Re: [GRASS-user] improve v.rast.stats speed?

2009-02-19 Thread G. Allegri
Thanks for the ideas.
I've just tried Starspan but it's performance is still too slow. I've
let it run for 15 minutes...

r.statistics is probably the best solution. I've investigated the
ArcGIS method and it actually seems to use a similar method
(ratserization of the features and various automations to join the
results). In fact they call the module zonal statistics that is
generally a set of raster basded methods.

the only limitation of the actual r.statistics is that it works only
with CELL and not float. Ok, I can multiply my values and convert to
CELL, but we could try to let r.statistics deal with floats too...

I will try to batch the process and let you know the results.

2009/2/19 Markus Metz markus.metz.gisw...@googlemail.com:


 Markus Metz wrote:

 G. Allegri wrote:

 Hello list.
 Yesterday I needed to use v.rast.stats on a 1793 areas covering a
 4415x6632 raster (with resolution 50m/pixel). I've used it without
 extended statistics but the processing time was, with an euphemism,
 very very long. After 5 hours it wasn't finished yet. As I needed it
 for today morning I've decided to reproduce it with ArcGIS: 40
 seconds. I've tried to investigate what was going wrong, the
 bottleneck, but at the end I suppose that it's a problem of the script
 itself (the looping chain of r.mapcalc and r.univar, the creation and
 deletion of the MASK in each loop).
 Is there any way to improve the performance of v.rast.stats? Should we
 rewrite it in C and avoid the use of MASKs?


 I have two ideas.
 1) Use r.reclass instead of r.mapcalc to create new masks. That should
 speed up at least the MASK creation and deletion
 2) Avoid the loop and MASK creation altogether. Run r.univar
 map=tmpname,raster. Process the output of r.univar, separate stats for the
 different vector areas and convert to sql statements. Proceed as before.
 r.univar would be called only once. I'm not sure if this is possible. I also
 don't know if the speed gain by avoiding the loop is annihilated by r.univar
 having to process two rasters as input.

 Idea 2 is nonsense, I hoped for some behaviour like in r.statistics.


___
grass-user mailing list
grass-user@lists.osgeo.org
http://lists.osgeo.org/mailman/listinfo/grass-user


Re: [GRASS-user] improve v.rast.stats speed?

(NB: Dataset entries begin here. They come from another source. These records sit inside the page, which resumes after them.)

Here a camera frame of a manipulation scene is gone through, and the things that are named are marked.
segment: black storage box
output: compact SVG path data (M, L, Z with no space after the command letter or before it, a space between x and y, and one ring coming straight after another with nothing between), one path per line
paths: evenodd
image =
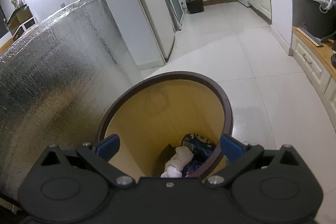
M204 11L203 0L186 0L189 13L195 14Z

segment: white tile floor
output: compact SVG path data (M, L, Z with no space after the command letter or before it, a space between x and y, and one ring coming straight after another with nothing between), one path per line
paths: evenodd
M294 145L325 193L317 220L336 223L334 128L305 73L264 20L239 2L186 14L167 65L142 75L175 70L201 73L219 83L232 105L233 137L266 149Z

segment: drawer handle
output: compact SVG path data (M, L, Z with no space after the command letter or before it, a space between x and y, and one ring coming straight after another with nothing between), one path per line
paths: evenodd
M303 59L308 63L308 65L312 64L312 62L310 62L310 61L307 60L306 54L303 54L302 56L303 56Z

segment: metal bolt
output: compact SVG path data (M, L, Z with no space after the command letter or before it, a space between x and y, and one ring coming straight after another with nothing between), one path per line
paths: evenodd
M166 183L166 187L168 187L168 188L171 188L171 187L174 187L174 183L172 183L172 182L167 182Z
M116 179L116 182L120 185L128 185L133 182L133 179L129 176L121 176Z
M221 176L211 176L208 178L208 182L210 182L210 184L221 184L224 182L224 178Z

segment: trash can rim
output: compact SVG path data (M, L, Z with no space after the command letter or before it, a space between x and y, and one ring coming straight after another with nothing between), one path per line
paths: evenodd
M232 109L229 102L229 99L224 92L224 90L221 88L219 84L217 84L214 80L211 78L201 75L196 72L190 72L190 71L172 71L172 72L166 72L159 75L152 76L148 79L145 79L141 81L140 83L134 85L130 89L128 89L126 92L124 92L108 109L106 114L104 115L103 119L100 122L100 125L98 127L97 135L98 140L102 140L105 138L106 130L113 118L113 116L116 114L116 112L119 110L119 108L133 95L137 94L141 90L144 90L145 88L164 82L167 80L190 80L193 82L197 82L201 85L206 86L209 88L219 99L223 111L224 111L224 125L222 130L223 134L232 135L232 129L233 129L233 115L232 115ZM211 170L218 165L218 163L223 158L223 154L221 153L221 148L219 143L216 145L216 148L214 152L211 154L211 156L202 164L202 166L193 172L189 177L201 177L201 179L205 178Z

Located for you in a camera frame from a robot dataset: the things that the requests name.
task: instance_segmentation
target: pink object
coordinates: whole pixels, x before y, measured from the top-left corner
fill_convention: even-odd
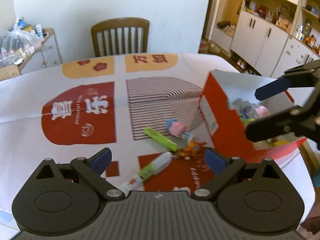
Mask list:
[[[171,135],[179,137],[186,130],[186,126],[182,122],[172,122],[169,132]]]
[[[260,106],[259,108],[256,108],[255,110],[256,110],[259,118],[263,118],[263,117],[267,117],[267,116],[271,115],[268,108],[266,108],[264,106]]]

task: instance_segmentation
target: cardboard container
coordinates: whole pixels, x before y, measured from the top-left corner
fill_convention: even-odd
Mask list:
[[[239,156],[250,163],[260,163],[263,158],[274,160],[292,153],[301,146],[306,138],[265,150],[256,150],[245,135],[245,127],[235,109],[229,103],[237,98],[252,104],[263,105],[271,114],[293,106],[289,93],[281,93],[264,101],[255,98],[255,90],[274,79],[261,76],[211,71],[204,86],[200,109],[211,136],[214,147],[226,157]]]

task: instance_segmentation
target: red flower print
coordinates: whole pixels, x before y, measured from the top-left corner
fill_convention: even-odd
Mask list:
[[[78,63],[80,66],[83,66],[83,65],[85,65],[85,64],[90,63],[90,60],[89,60],[89,59],[80,60],[80,61],[77,61],[77,63]]]
[[[107,63],[99,62],[99,63],[97,63],[95,66],[93,66],[93,69],[94,69],[95,71],[101,71],[101,70],[107,69],[107,67],[108,67],[108,64],[107,64]]]

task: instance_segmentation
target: black handle
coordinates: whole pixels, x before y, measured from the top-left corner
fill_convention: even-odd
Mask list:
[[[306,62],[305,62],[305,63],[307,63],[307,61],[308,61],[309,57],[310,57],[310,55],[308,55],[308,57],[307,57],[307,59],[306,59]]]

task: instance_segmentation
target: green marker
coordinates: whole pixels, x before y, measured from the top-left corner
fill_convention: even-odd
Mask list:
[[[172,141],[170,141],[166,136],[163,136],[161,133],[157,132],[155,129],[151,127],[145,127],[144,133],[149,135],[153,140],[161,143],[163,146],[167,147],[169,150],[176,152],[178,151],[178,145]]]

2009-02-19 Thread G. Allegri
 r.statistics2 deals with accumulator-based aggregates, while
 r.statistics3 deals with quantiles.

Great news! thanks Glynn

 There is currently no way to
 calculate the mode, although I'm unsure whether that is a meaningful
 concept for floating-point data.

I agree, mode is about frequency so it could be useful when dealing
with values classes and hystograms.
___
grass-user mailing list
grass-user@lists.osgeo.org
http://lists.osgeo.org/mailman/listinfo/grass-user


Re: [GRASS-user] improve v.rast.stats speed?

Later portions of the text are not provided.